3. Battlefield Forge (-12.9%) - This price drop is specifically related to the 10th Edition version which is finally starting to drop to be closer to the ORI/M15 versions. It still amazes me that the 9th/10th are still sitting on TCG Mid around $5 (on par with the original Apocalypse printing) when the ORI/M15 versions are closer to $1.25.

4. Day's Undoing (-12.2%) - This Origins mythic had tons of hype going for it when it was spoiled and preselling. People were trying to slot it into all sorts of aggressive "drop your hand" decks in Modern, but so far none have really panned out. The price is starting to catch up to the reality.
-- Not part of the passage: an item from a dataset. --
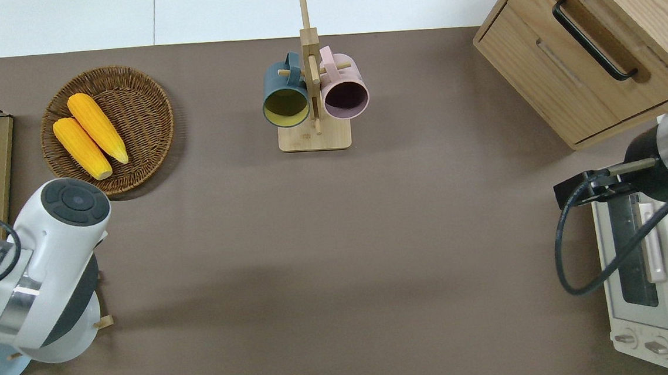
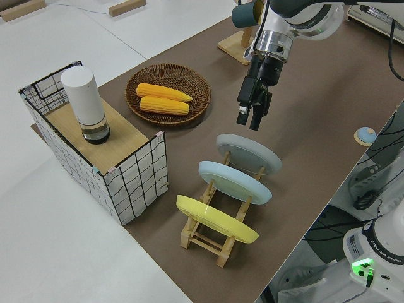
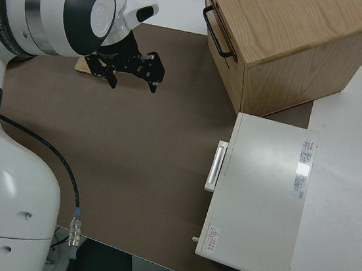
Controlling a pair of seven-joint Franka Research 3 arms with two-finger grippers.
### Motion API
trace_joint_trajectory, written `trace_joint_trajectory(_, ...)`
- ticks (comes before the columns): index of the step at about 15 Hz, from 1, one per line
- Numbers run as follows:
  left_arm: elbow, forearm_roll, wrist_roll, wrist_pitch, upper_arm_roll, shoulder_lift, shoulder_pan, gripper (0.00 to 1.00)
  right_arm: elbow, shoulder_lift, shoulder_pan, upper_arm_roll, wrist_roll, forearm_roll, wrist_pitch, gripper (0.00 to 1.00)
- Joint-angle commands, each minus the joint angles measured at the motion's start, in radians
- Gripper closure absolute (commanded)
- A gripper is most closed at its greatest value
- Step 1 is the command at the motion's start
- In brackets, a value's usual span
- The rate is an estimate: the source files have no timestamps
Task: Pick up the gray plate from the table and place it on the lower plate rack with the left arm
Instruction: 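Open the left gripper and raise it away from the rack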
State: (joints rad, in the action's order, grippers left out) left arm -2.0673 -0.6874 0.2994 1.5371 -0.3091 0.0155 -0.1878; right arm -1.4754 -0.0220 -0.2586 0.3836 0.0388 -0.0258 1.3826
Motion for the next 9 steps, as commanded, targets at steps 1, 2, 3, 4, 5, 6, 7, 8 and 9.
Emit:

5. Demonic Pact (-12%) - This card is still falling after a brief spike following the Pro Tour caused it to almost double in price. This card's playability is entirely dependent on how many ways there are to get rid of it in Standard. The fact that it doesn't affect the board when it comes into play is another strike against it. I'm not a fan of this one and I imagine it will continue to drop.

6. Languish (-11%) - This card, on the other hand, I feel is the polar opposite of Demonic Pact. Come rotation, Standard loses two of its best three-drop mass removal spells (Anger of the Gods and Drown in Sorrow) leaving us with Seismic Rupture, which is a worse Pyroclasm. Languish kills a good portion of the current field, though I imagine if we see an Eldrazi-heavy environment its stock will continue to fall. This card is best in a deck that doesn't play a lot of X/4s (similar to how Crux of Fate is really good in a dragon deck).

7. See the Unwritten (-10.6%) - This is the price correction after last week's spike. The old price was likely an overshoot (as it actually became the most expensive non-fetchland in Khans) and here's it has fallen back down a bit as the hype has slowly drifted back. I still love the card moving forward and can't wait to play it in Standard, but this card was once $2 and has always been pretty amazing in many EDH decks.